Em um discurso polêmico, ‘maluca’ seria questionada, dando abertura para a polissemia, mas neste caso, a professora apreendeu a palavra a partir de sua experiência e proibiu que seja dita novamente – não há reversibilidade. O aprendizado da menina é de que é uma palavra feia, indesejada, mas talvez não tenha mais nenhuma informação. Também a resposta ‘feliz’, atribuída como emoção ao passarinho dentro da gaiola foi controlada e rebatida. Se tivesse sido perguntado ao menino por que o passarinho estaria feliz, talvez dissesse que ele estaria, na gaiola, em companhia de amigos (outros passarinhos) – neste caso, o menino teve um gesto de interpretação sobre a informação e apagou ou não reconheceu outra, que se evidencia, na enunciação, como o objetivo da professora: prisão/gaiola são coisas ruins que geram sentimentos X e não Y. Nas duas ocasiões a professora não trabalhou com o imaginário das crianças; não houve questionamento, caracterizando o discurso autoritário. Ou seja, lidamos com as crianças como se os sentidos estivessem estabelecidos e sejam compartilhados como literais e únicos.

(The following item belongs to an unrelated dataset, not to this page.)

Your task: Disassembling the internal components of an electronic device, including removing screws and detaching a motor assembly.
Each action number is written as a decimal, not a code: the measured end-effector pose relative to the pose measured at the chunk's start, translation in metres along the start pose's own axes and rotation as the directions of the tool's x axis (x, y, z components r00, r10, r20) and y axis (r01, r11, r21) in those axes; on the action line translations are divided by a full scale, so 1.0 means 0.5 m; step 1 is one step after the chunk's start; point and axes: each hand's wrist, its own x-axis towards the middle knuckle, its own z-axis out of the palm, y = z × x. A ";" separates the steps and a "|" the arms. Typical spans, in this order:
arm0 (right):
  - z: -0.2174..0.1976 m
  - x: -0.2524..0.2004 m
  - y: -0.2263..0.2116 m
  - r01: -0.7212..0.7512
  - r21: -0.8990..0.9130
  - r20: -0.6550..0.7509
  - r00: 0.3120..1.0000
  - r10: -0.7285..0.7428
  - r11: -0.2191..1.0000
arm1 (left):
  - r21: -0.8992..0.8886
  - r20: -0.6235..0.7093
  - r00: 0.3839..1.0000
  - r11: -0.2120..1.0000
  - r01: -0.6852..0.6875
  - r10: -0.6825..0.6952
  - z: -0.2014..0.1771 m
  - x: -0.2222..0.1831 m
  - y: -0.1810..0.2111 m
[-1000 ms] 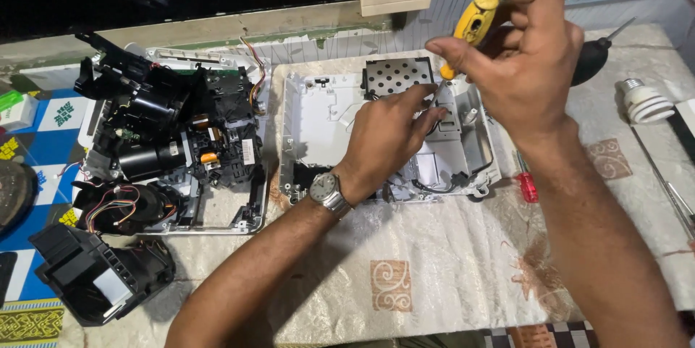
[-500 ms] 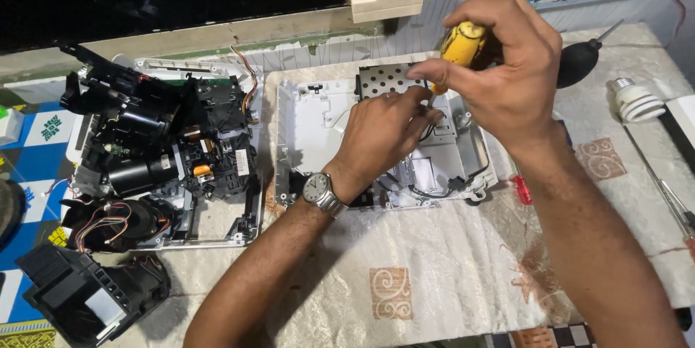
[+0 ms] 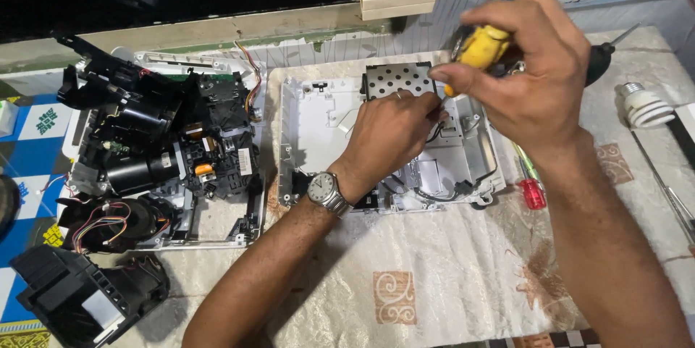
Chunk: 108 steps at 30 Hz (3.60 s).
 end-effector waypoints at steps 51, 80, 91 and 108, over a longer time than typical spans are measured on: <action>-0.043 0.050 -0.093 -0.285 0.009 0.239 0.931 0.275 0.958 | 0.092 0.098 0.995 0.996 0.011 -0.020 -0.009 -0.006 -0.002; -0.104 -0.009 0.067 -0.577 -0.326 0.143 0.753 0.643 0.749 | -0.116 0.046 0.999 0.993 0.000 0.006 -0.055 0.002 0.034; -0.077 0.011 0.062 -0.654 -0.261 0.252 0.664 0.704 0.710 | -0.130 -0.012 1.000 0.991 -0.018 0.017 -0.053 0.000 0.028; -0.187 -0.036 0.016 -0.471 0.104 0.136 0.879 0.457 0.876 | -0.413 0.077 0.995 0.906 0.090 -0.064 -0.017 -0.013 0.068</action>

Orlandi defende: O discurso polêmico dá a chance de reconhecimento dos sujeitos implicados no discurso; do locutor e do ouvinte e a alternância de papéis. Instaura a polissemia. O ouvinte, o aluno, pode ser autor – há chances de autonomia:

[...] uma maneira de [o professor] se colocar de forma polêmica é construir seu texto, seu discurso de maneira a expor-se a efeitos de sentidos possíveis, é deixar um espaço para a existência do ouvinte como ‘sujeito’. [...] é deixar espaço para o outro (o ouvinte) [...]. É saber ser ouvinte do próprio texto e do outro. (ORLANDI, 1996a, p.32).

No exemplo acima há também evidência de que os efeitos de sentido são controlados – o que é ação do discurso autoritário: o pássaro ficou triste. Não pode ter ficado alegre. O que será que o menino terá pensado para responder de tal forma, quais conteúdos poderia imaginar para explicar a emoção atribuída? Não há espaço para tal, porque tristeza está colada ao acontecido com o pássaro e lido por nossa memória discursiva. Se polêmico, uma chance de autoria se instauraria.